Mortu Nega (English: Death Denied or Those Whom Death Refused) is a 1988 historic film by Flora Gomes, a director from Guinea-Bissau. Mortu Nega was Gomes' first feature-length film and the first film produced in independent Guinea-Bissau. It was also the first the first ethnofiction film to show the experiences of the Guinea-Bissau War of Independence, blending contemporary history with mythology. Its world premiere was at the Venice Film Festival on August 29, 1988.

Synopsis
1973: Diminga accompanies a group of camouflaged soldiers who travel down a path, in the middle of the shrubland, carrying supplies to a war front near Conakry, where Diminga's husband Sako is fighting. The country is ruined and there is death everywhere, but hope is what keeps life worth living. In the encampment where she meets Sako, Diminga does not have much time to enjoy his company. The rebels are gaining ground and they are certain that they will command victory.
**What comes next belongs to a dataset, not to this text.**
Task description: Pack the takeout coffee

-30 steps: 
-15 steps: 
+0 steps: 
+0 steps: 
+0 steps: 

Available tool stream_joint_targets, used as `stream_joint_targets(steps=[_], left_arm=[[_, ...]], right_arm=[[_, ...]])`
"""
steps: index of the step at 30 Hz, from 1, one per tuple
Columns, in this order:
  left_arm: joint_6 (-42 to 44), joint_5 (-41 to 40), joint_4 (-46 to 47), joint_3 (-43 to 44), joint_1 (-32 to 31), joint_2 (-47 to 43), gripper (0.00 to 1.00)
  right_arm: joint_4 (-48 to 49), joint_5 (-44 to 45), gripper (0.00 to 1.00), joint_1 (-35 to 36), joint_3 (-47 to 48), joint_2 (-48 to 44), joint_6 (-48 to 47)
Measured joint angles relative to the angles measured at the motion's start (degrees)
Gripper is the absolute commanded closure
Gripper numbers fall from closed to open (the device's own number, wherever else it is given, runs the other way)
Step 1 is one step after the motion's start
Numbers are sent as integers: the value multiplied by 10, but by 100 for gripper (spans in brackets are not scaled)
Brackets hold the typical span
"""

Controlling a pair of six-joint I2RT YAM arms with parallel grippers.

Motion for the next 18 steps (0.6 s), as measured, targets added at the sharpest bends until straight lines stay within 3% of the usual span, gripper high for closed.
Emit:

1974–77: The end of the war, but not truly an end. There is a great drought across the country and life continues to be difficult. It is true that where Diminga lives, in between the crying, there are great celebrations for the end of the war. But the drought continues, Diminga has a sick husband and other fighting (mostly over rations) starts.
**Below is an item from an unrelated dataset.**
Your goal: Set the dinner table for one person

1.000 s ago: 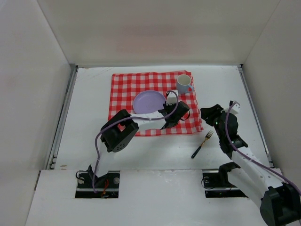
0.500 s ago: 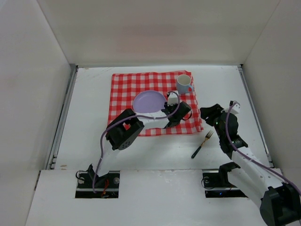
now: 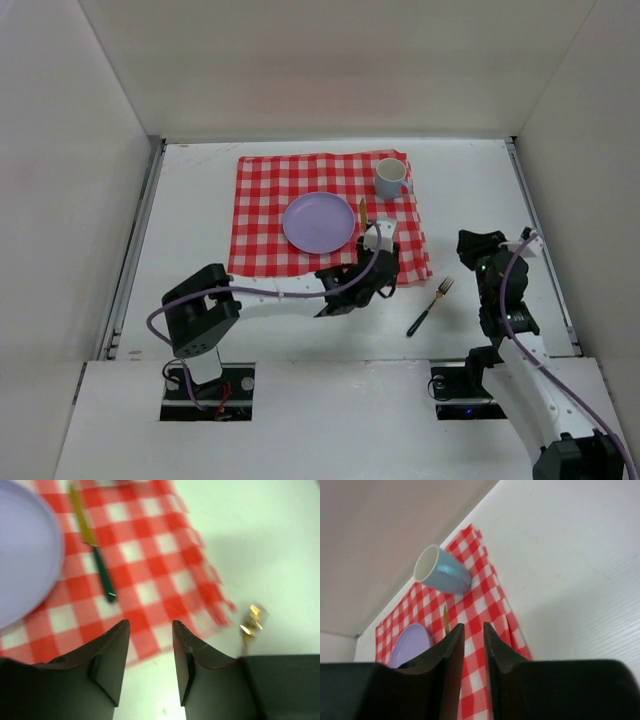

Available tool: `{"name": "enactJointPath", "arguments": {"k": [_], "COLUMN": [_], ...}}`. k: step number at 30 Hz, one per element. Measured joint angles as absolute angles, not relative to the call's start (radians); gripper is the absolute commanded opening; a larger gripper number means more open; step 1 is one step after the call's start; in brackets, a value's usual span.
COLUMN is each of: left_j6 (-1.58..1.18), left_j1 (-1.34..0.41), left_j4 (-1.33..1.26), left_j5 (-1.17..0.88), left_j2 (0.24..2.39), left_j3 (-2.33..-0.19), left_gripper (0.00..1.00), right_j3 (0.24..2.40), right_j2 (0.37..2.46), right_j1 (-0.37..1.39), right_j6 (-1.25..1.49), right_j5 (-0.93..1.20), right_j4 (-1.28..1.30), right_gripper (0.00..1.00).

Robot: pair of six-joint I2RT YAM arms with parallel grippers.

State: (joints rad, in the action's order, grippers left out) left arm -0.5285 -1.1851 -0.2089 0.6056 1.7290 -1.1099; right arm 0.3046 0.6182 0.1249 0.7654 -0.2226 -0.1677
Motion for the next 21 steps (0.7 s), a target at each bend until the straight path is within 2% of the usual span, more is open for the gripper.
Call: {"name": "enactJointPath", "arguments": {"k": [5,10,13,21], "left_j6": [-0.447,-0.339,-0.296,-0.252], "left_j1": [-1.336,-1.467,-1.486,-1.448], "left_j4": [-0.262,-0.268,-0.274,-0.311], "left_j5": [0.485,0.419,0.400,0.392], "left_j2": [1.714,1.786,1.807,1.885], "left_j3": [-1.014,-1.000,-1.005,-1.084], "left_gripper": [0.47,0.52,0.52,0.52], "right_j3": [0.296,0.287,0.281,0.279], "right_j2": [0.580,0.582,0.582,0.582], "right_j1": [0.054,0.051,0.051,0.045], "right_j6": [0.791,0.806,0.809,0.809], "right_j5": [-0.236,-0.236,-0.237,-0.236], "right_j4": [-0.138,-0.127,-0.123,-0.120], "right_gripper": [0.24,0.36,0.40,0.45]}}
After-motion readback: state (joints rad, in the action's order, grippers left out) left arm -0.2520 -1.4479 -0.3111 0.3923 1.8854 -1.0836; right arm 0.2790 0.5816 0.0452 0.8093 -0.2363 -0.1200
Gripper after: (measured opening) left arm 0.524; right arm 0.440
The film, in the words of its director, is an African parable. The colonies won their independence and eliminated Portuguese colonialism. A question that arises is about Africa's future. As Flora Gomes suggests, Africa cannot be itself without its beliefs, its myths, its philosophy, and its culture.

Interpretation
The year the film premiered, 1988 "not only marks the 25th anniversary of the independence of Guinea-Bissau and the assassination of its leader Amílcar Cabral, it is also the year in which the country was practically annihilated by a brutal civil war” (Teresa Ribeiro, a journalist for Voice of America). The film is an “elegy, not for the victims of the war of liberation, but for its survivors."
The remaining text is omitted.